# Task objective
Do not repeat pictures. Repeat exactly the lines of the listing below from its first line through the line with "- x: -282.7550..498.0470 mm".

# Material provided
::::

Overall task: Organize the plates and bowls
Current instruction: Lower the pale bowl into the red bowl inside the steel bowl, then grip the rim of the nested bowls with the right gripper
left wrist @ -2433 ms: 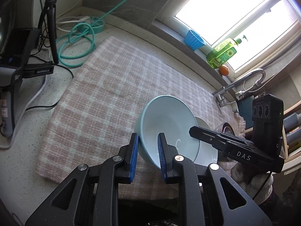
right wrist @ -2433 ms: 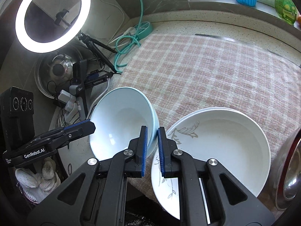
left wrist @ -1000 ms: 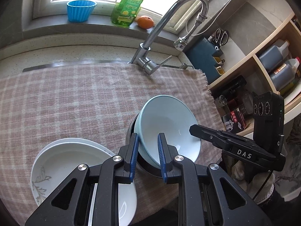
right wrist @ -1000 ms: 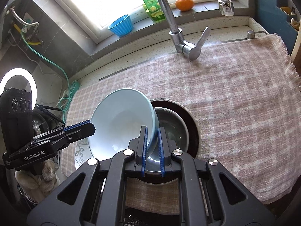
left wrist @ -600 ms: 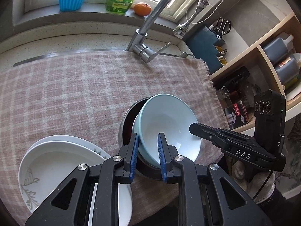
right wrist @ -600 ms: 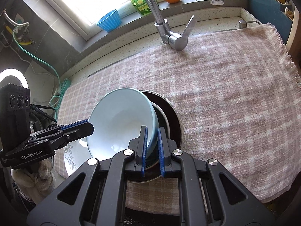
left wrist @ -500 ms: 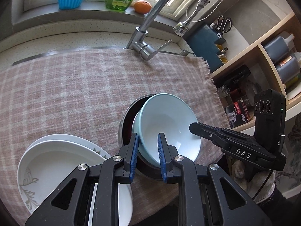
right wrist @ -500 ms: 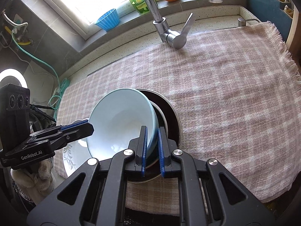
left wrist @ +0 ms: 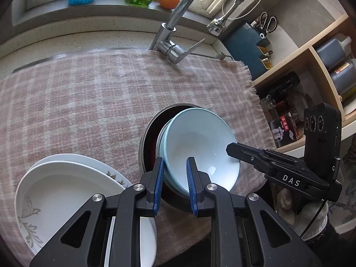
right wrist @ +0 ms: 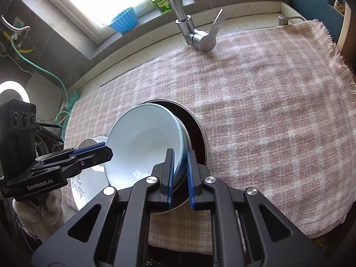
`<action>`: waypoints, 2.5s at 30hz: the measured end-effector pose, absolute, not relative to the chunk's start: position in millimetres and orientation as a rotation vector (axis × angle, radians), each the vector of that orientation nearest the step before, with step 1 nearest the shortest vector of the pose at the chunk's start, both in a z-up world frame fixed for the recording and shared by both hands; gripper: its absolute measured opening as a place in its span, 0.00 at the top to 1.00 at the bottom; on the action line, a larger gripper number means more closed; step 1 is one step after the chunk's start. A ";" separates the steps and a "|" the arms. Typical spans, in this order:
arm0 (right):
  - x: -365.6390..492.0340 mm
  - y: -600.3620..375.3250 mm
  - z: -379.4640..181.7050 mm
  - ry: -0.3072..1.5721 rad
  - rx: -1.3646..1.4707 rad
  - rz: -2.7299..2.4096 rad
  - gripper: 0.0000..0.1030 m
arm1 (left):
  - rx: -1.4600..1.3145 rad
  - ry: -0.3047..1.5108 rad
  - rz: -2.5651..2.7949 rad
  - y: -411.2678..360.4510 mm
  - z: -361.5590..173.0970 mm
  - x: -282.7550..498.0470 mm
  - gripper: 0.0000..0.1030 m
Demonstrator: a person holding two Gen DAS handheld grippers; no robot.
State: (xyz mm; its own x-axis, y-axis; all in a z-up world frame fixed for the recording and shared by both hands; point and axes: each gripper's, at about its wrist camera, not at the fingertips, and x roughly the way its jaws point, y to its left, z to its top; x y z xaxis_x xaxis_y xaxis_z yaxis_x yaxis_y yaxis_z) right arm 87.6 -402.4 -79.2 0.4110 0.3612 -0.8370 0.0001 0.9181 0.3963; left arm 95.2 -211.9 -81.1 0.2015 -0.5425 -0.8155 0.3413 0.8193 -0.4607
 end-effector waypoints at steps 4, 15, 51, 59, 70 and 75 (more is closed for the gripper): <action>86.6 -402.5 -79.2 1.131 0.361 0.232 0.89 | -0.190 1.226 -0.620 -212.5 -83.1 94.4 0.82; 82.1 -408.4 -71.9 1.099 0.369 0.225 0.68 | -0.241 1.210 -0.595 -193.8 -76.6 98.2 0.82; 72.4 -436.5 -104.0 1.132 0.516 0.194 0.68 | -0.300 1.276 -0.564 -179.4 -101.3 107.0 0.82; 77.3 -432.6 -112.0 1.148 0.533 0.227 0.84 | -0.305 1.280 -0.554 -180.2 -107.8 109.8 0.82; 78.8 -429.8 -111.4 1.149 0.522 0.227 0.88 | -0.258 1.265 -0.557 -190.3 -104.0 106.9 0.91; 79.1 -430.7 -109.7 1.152 0.520 0.224 0.88 | -0.269 1.256 -0.559 -188.5 -100.9 107.1 0.91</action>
State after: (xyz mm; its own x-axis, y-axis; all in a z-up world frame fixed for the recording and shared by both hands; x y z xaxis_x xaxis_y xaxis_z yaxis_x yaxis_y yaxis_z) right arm 79.1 -430.7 -109.7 0.4012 0.4277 -0.8100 0.0937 0.8605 0.5008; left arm 107.1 -188.5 -100.9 0.2004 -0.5362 -0.8200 0.2501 0.8372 -0.4864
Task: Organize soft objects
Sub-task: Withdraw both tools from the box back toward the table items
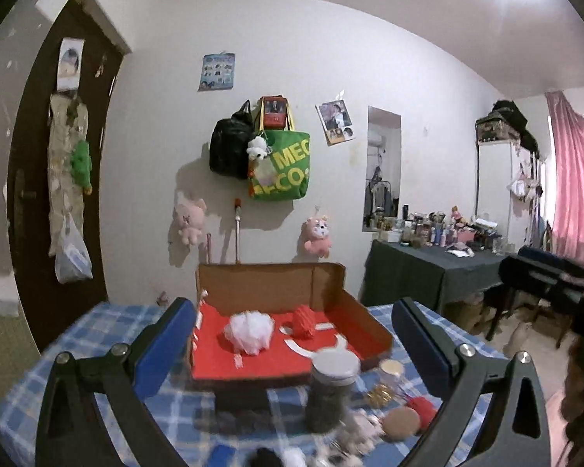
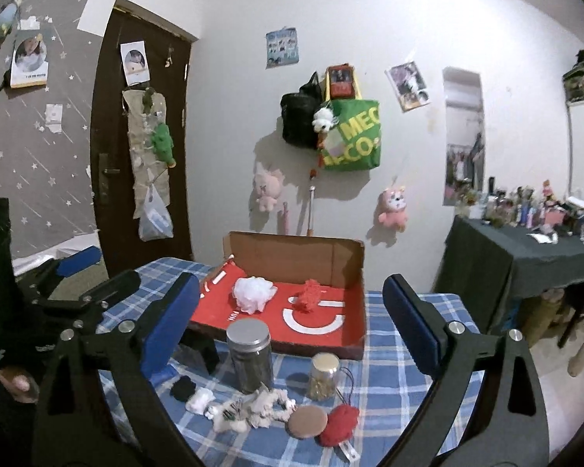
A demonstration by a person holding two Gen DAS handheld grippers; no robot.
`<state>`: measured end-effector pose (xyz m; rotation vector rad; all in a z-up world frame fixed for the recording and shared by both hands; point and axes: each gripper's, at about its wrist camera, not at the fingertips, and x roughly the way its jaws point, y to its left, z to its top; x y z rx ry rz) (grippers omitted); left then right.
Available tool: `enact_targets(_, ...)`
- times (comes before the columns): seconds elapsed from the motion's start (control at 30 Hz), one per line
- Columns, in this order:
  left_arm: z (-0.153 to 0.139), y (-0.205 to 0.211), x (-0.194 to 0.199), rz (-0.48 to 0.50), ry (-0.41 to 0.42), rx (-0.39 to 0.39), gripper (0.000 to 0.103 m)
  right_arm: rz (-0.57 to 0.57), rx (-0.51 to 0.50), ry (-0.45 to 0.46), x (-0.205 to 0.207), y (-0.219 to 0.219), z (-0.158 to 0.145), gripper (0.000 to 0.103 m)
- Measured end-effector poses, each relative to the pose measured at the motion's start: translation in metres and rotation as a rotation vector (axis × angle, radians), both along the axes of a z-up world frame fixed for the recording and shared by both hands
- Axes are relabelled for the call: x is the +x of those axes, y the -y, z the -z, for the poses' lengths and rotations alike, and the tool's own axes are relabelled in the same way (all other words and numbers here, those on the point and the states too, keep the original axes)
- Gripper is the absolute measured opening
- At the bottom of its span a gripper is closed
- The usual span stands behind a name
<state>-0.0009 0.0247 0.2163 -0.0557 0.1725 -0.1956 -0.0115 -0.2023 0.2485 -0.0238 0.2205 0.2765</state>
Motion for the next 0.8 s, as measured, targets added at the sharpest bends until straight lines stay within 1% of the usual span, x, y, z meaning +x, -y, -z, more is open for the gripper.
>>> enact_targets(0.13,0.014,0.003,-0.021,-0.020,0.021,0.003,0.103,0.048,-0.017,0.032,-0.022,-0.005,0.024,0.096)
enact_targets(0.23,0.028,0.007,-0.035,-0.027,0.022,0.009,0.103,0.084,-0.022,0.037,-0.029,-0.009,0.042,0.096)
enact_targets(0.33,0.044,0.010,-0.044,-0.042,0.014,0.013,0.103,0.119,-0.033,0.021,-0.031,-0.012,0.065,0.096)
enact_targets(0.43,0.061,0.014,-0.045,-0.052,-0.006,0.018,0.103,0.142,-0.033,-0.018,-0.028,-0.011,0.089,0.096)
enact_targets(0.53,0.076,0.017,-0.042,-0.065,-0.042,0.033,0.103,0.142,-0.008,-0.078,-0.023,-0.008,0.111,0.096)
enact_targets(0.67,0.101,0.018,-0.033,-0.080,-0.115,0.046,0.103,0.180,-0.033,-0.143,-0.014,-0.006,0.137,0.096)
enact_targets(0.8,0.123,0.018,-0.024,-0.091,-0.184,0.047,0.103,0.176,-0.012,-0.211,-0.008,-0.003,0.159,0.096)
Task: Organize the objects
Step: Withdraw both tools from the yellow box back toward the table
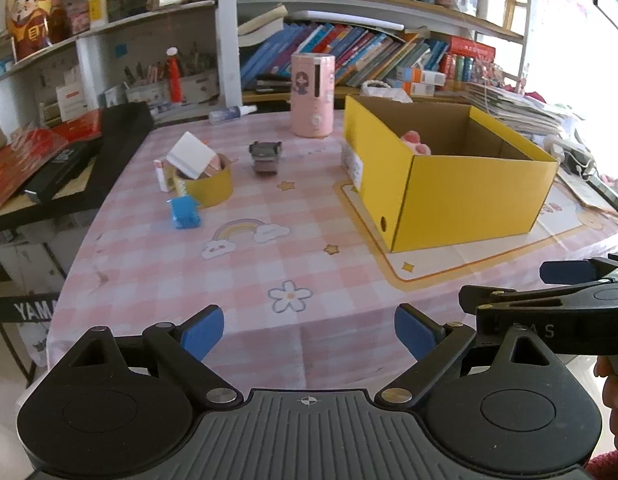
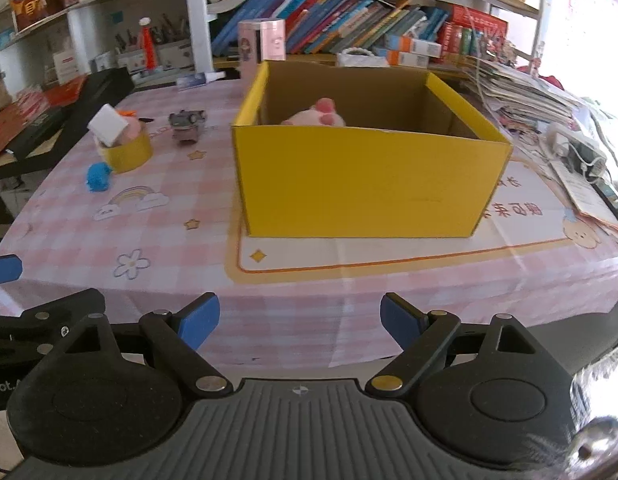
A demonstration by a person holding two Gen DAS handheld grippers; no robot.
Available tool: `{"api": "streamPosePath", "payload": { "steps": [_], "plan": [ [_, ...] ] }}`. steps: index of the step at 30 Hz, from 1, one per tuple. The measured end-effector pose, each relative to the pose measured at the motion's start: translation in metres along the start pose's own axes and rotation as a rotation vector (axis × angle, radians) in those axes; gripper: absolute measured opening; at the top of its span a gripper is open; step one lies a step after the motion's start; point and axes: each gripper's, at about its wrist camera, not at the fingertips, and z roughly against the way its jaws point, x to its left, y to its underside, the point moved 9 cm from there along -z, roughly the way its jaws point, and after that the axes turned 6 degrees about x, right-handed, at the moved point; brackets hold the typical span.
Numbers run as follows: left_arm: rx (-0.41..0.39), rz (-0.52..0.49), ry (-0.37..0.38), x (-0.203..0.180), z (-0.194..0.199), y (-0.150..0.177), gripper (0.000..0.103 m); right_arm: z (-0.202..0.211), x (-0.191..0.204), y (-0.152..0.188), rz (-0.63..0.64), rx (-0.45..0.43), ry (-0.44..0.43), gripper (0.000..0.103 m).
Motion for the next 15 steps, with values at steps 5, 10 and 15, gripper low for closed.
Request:
{"api": "streamPosePath", "payload": {
  "steps": [5, 10, 15],
  "plan": [
    [-0.005, 0.006, -0.013, 0.008, 0.003, 0.002, 0.094, 0.001, 0.015, 0.0, 0.028, -0.005, -0.02, 0.087],
    [-0.014, 0.017, -0.027, 0.017, 0.007, 0.003, 0.094, 0.002, 0.024, -0.001, 0.039, -0.011, -0.033, 0.087],
    [-0.027, 0.032, -0.045, 0.029, 0.013, 0.003, 0.094, 0.003, 0.037, -0.005, 0.056, -0.025, -0.049, 0.087]
  ]
}}
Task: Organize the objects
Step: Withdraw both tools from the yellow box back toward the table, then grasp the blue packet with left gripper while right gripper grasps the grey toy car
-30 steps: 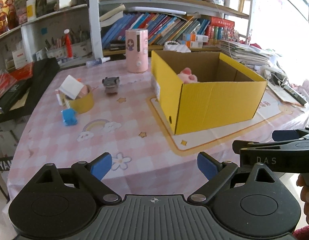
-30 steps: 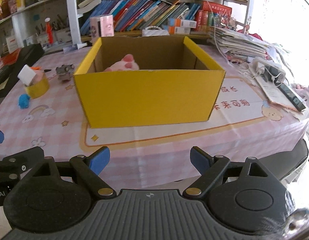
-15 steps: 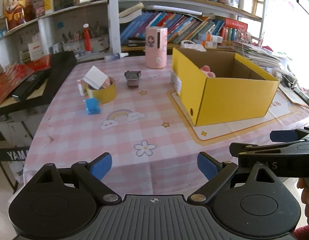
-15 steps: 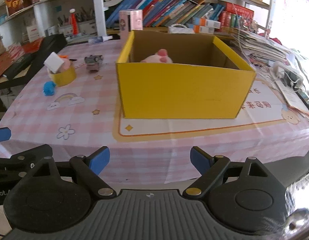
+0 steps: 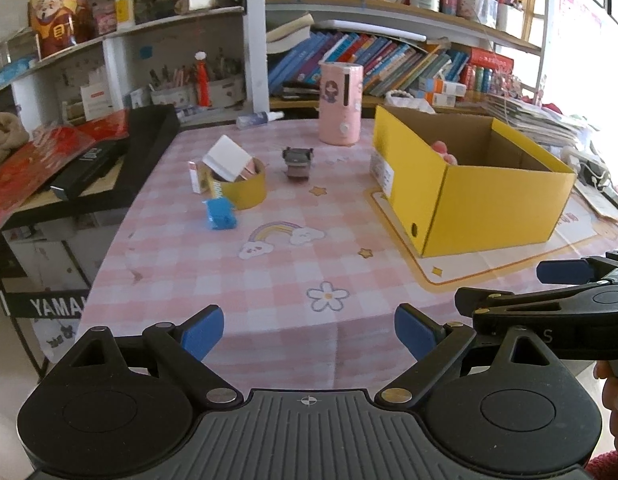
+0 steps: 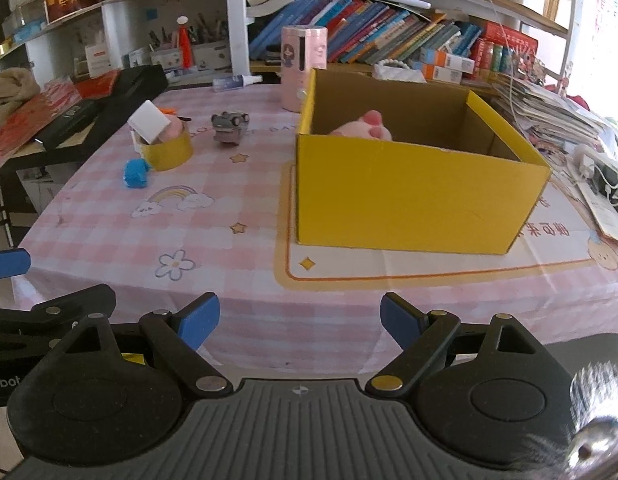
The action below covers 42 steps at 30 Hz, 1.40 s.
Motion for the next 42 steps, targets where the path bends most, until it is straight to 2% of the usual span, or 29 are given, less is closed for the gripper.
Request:
{"api": "streamPosePath", "payload": {
  "steps": [13, 24, 34, 42],
  "plan": [
    [-0.025, 0.055, -0.047, 0.037, 0.009, 0.0, 0.094, -0.001, 0.039, -0.016, 0.057, -0.026, -0.047, 0.086],
    [-0.029, 0.107, -0.074, 0.06, -0.003, -0.01, 0.094, -0.021, 0.059, -0.036, 0.1, -0.023, -0.089, 0.085],
    [-0.045, 0.181, -0.108, 0.088, -0.028, -0.041, 0.094, -0.052, 0.079, -0.077, 0.166, -0.031, -0.134, 0.084],
    [-0.023, 0.219, -0.124, 0.099, -0.06, -0.064, 0.092, -0.084, 0.086, -0.115, 0.203, -0.03, -0.162, 0.079]
  ]
}}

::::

# Reply to the task
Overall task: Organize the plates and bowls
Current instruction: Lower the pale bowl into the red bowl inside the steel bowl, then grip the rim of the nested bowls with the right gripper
left wrist @ -2433 ms: 
right wrist @ -2433 ms: 
left wrist @ -1000 ms: 
right wrist @ -1000 ms: 
left wrist @ -600 ms: 
right wrist @ -600 ms: 
left wrist @ -500 ms: 
right wrist @ -500 ms: 
left wrist @ +0 ms: 
right wrist @ +0 ms: 
`<action>`: waypoints, 2.5s at 30hz: the measured end-effector pose, absolute, not relative to the chunk's start: position in millimetres and orientation as a rotation vector (axis × angle, radians), each the vector of that orientation nearest the step before, with step 1 nearest the shortest vector of the pose at the chunk's start, both in a z-up world frame fixed for the recording and shared by both hands; gripper: its absolute measured opening as a place in its span, 0.00 at the top to 1.00 at the bottom; on the action line, a larger gripper number means more closed; step 1 is one step after the chunk's start. A ";" separates the steps and a "|" the arms. Typical spans, in this order:
arm0 (right):
  - x: -365.6390..492.0340 mm
  - y: -600.3620..375.3250 mm
  - z: -379.4640..181.7050 mm
  - ry: -0.3072..1.5721 rad
  - rx: -1.3646..1.4707 rad
  - rz: -2.7299..2.4096 rad
  - gripper: 0.0000..0.1030 m
arm1 (left):
  - rx: -1.4600..1.3145 rad
  - ry: -0.3047..1.5108 rad
  - rz: -2.5651..2.7949 rad
  - y: -411.2678..360.4510 mm
  - z: -361.5590..173.0970 mm
  - x: -282.7550..498.0470 mm

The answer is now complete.